WORK REQUEST:
Only the pictures are dropped; the lines of the material that follow are returned exactly.

------------------------------------------------

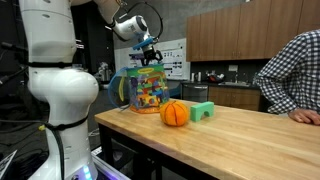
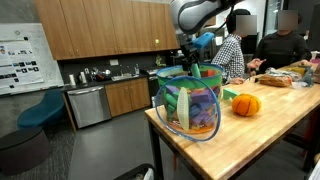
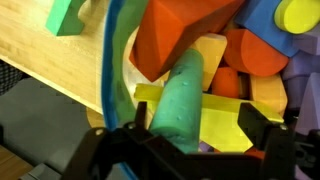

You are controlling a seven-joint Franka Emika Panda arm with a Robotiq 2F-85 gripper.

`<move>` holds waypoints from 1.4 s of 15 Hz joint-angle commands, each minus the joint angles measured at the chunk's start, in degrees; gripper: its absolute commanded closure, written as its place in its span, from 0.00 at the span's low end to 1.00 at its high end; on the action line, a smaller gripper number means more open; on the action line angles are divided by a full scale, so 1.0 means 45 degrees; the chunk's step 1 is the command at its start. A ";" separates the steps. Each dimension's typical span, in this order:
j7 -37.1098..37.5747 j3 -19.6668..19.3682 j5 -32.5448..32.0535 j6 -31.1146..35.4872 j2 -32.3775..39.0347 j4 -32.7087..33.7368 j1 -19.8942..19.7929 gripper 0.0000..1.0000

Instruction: Pick up the green and orange connected blocks and put them on the table

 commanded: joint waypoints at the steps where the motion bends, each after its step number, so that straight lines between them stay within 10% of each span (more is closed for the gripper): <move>1: -0.0111 -0.0058 0.0191 -0.0204 0.0305 0.0579 0.0052 0.39; 7: -0.0081 -0.0123 0.0036 -0.0202 0.0327 0.0671 0.0010 0.84; 21: -0.1899 -0.0319 -0.0557 -0.1165 -0.1572 0.0268 -0.0199 0.84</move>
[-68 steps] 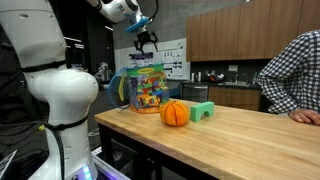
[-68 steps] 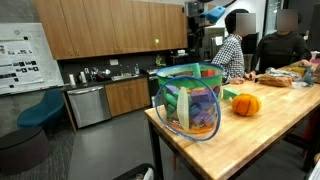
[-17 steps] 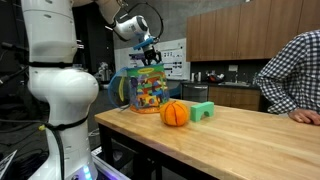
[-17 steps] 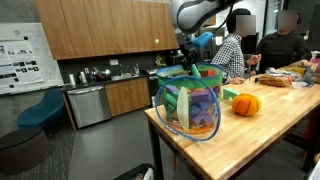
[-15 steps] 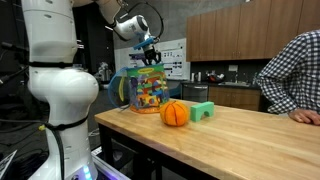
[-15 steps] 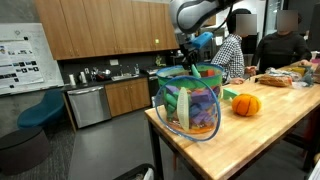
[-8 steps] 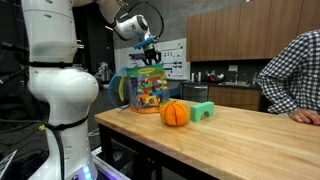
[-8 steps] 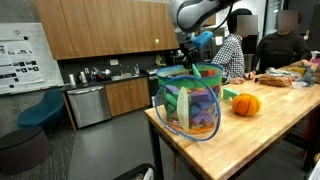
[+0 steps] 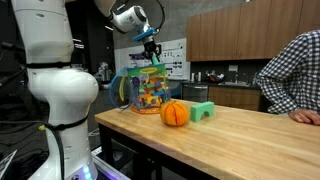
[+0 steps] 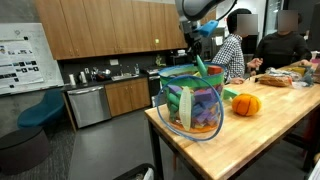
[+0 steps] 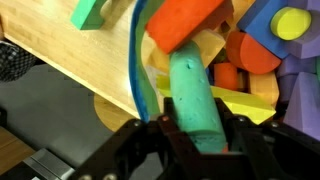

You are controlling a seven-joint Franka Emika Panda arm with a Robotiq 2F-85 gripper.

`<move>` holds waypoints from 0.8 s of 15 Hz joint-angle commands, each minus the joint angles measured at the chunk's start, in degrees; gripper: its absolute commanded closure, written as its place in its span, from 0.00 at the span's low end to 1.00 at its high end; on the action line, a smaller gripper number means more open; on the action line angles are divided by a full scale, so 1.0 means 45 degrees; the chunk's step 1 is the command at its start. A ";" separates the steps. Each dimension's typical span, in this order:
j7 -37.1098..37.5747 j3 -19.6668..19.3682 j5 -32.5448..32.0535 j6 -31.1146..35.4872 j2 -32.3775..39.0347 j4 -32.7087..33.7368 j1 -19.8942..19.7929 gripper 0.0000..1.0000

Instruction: Pick up the green and orange connected blocks and put them on the table

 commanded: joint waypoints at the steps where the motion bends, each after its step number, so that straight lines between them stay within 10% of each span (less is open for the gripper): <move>1: -0.0556 -0.0187 -0.0688 -0.0597 -0.0807 -0.0121 -0.0191 0.84; 12: -0.1451 -0.0966 -0.0797 -0.0914 -0.1909 0.0662 -0.0812 0.84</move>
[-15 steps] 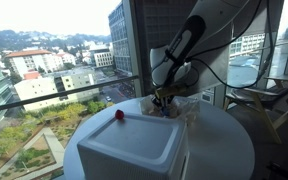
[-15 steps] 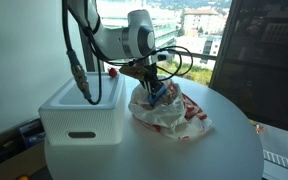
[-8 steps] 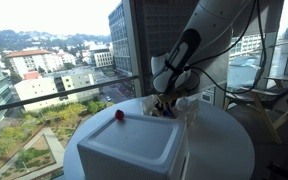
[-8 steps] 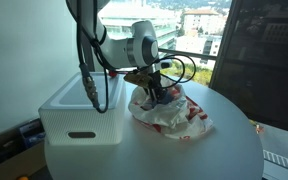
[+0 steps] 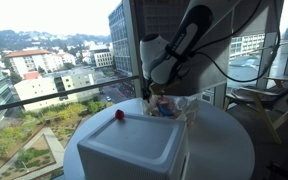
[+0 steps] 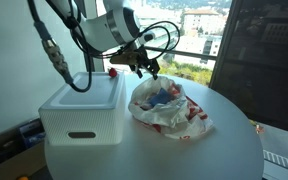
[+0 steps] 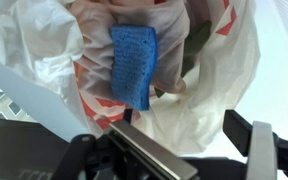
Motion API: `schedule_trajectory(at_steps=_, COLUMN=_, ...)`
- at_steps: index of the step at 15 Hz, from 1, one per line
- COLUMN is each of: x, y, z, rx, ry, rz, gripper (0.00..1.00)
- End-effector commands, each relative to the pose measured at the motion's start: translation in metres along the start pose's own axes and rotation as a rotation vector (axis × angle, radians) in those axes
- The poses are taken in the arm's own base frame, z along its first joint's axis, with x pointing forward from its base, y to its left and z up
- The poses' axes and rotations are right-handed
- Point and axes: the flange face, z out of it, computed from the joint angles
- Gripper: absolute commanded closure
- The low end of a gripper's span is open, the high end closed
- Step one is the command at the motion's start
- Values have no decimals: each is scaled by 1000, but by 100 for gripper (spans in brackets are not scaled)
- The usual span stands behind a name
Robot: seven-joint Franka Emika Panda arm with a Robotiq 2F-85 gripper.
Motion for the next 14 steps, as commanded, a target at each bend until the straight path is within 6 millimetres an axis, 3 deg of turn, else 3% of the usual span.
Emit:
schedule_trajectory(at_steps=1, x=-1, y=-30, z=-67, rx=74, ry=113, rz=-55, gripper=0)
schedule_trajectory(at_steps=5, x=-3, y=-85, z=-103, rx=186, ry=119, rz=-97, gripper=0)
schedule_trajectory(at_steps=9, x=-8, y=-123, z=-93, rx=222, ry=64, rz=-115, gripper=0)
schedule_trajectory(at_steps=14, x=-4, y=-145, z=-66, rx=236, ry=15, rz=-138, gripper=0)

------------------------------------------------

PROBLEM SOLUTION:
You are controlling a seven-joint Franka Emika Panda arm with a Robotiq 2F-85 gripper.

`<move>` holds waypoints from 1.4 s of 15 Hz joint-angle commands, each minus the joint angles measured at the chunk's start, in degrees; gripper: its absolute commanded closure, written as its place in its span, from 0.00 at the span's low end to 1.00 at its high end; on the action line, a smaller gripper number means more open; on the action line angles are divided by a full scale, so 1.0 means 45 degrees; the chunk's step 1 is the command at its start. A ";" separates the steps. Each dimension's typical span, in this order:
j7 -37.1098..37.5747 j3 -19.6668..19.3682 j5 -32.5448..32.0535 j6 -31.1146..35.4872 j2 -32.3775..39.0347 j4 -32.7087..33.7368 j1 -19.8942..19.7929 gripper 0.0000..1.0000

Instruction: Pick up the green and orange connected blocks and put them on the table

 commanded: joint waypoints at the steps where the motion bends, each after its step number, so that straight lines between them stay within 10% of each span (more is closed for the gripper): <move>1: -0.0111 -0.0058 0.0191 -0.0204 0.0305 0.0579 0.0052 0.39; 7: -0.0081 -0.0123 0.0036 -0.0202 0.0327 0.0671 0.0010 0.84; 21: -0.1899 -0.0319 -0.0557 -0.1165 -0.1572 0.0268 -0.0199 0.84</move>
[-68 steps] 
[-68 steps] 
[-17 steps] 
[-17 steps] 
[-15 steps] 
[-15 steps] 
[-8 steps] 
[-8 steps] 
[+0 steps] 
[+0 steps] 
[+0 steps] 

You are controlling a seven-joint Franka Emika Panda arm with a Robotiq 2F-85 gripper.

`<move>` holds waypoints from 0.8 s of 15 Hz joint-angle commands, each minus the joint angles measured at the chunk's start, in degrees; gripper: its absolute commanded closure, written as its place in its span, from 0.00 at the span's low end to 1.00 at its high end; on the action line, a smaller gripper number means more open; on the action line angles are divided by a full scale, so 1.0 means 45 degrees; the chunk's step 1 is the command at its start. A ";" separates the steps. Each dimension's typical span, in this order:
j7 -37.1098..37.5747 j3 -19.6668..19.3682 j5 -32.5448..32.0535 j6 -31.1146..35.4872 j2 -32.3775..39.0347 j4 -32.7087..33.7368 j1 -19.8942..19.7929 gripper 0.0000..1.0000

Instruction: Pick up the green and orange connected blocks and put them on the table

 commanded: joint waypoints at the steps where the motion bends, each after its step number, so that straight lines between them stay within 10% of each span (less is open for the gripper): <move>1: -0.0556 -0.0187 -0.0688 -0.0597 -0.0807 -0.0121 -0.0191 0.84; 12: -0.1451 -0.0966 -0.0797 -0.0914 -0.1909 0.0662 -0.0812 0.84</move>
[-15 steps] 
[-15 steps] 
[-8 steps] 
[-8 steps] 
[+0 steps] 
[+0 steps] 
[+0 steps] 
Motion API: `schedule_trajectory(at_steps=_, COLUMN=_, ...)`
- at_steps: index of the step at 15 Hz, from 1, one per line
- COLUMN is each of: x, y, z, rx, ry, rz, gripper (0.00..1.00)
- End-effector commands, each relative to the pose measured at the motion's start: translation in metres along the start pose's own axes and rotation as a rotation vector (axis × angle, radians) in those axes
- The poses are taken in the arm's own base frame, z along its first joint's axis, with x pointing forward from its base, y to its left and z up
- The poses' axes and rotations are right-handed
- Point and axes: the flange face, z out of it, computed from the joint angles
- Gripper: absolute commanded closure
- The low end of a gripper's span is open, the high end closed
- Step one is the command at the motion's start
- Values have no decimals: each is scaled by 1000, but by 100 for gripper (spans in brackets are not scaled)
- The usual span stands behind a name
Robot: seven-joint Franka Emika Panda arm with a Robotiq 2F-85 gripper.
Motion for the next 14 steps, as commanded, a target at each bend until the straight path is within 6 millimetres an axis, 3 deg of turn, else 3% of the usual span.
Emit:
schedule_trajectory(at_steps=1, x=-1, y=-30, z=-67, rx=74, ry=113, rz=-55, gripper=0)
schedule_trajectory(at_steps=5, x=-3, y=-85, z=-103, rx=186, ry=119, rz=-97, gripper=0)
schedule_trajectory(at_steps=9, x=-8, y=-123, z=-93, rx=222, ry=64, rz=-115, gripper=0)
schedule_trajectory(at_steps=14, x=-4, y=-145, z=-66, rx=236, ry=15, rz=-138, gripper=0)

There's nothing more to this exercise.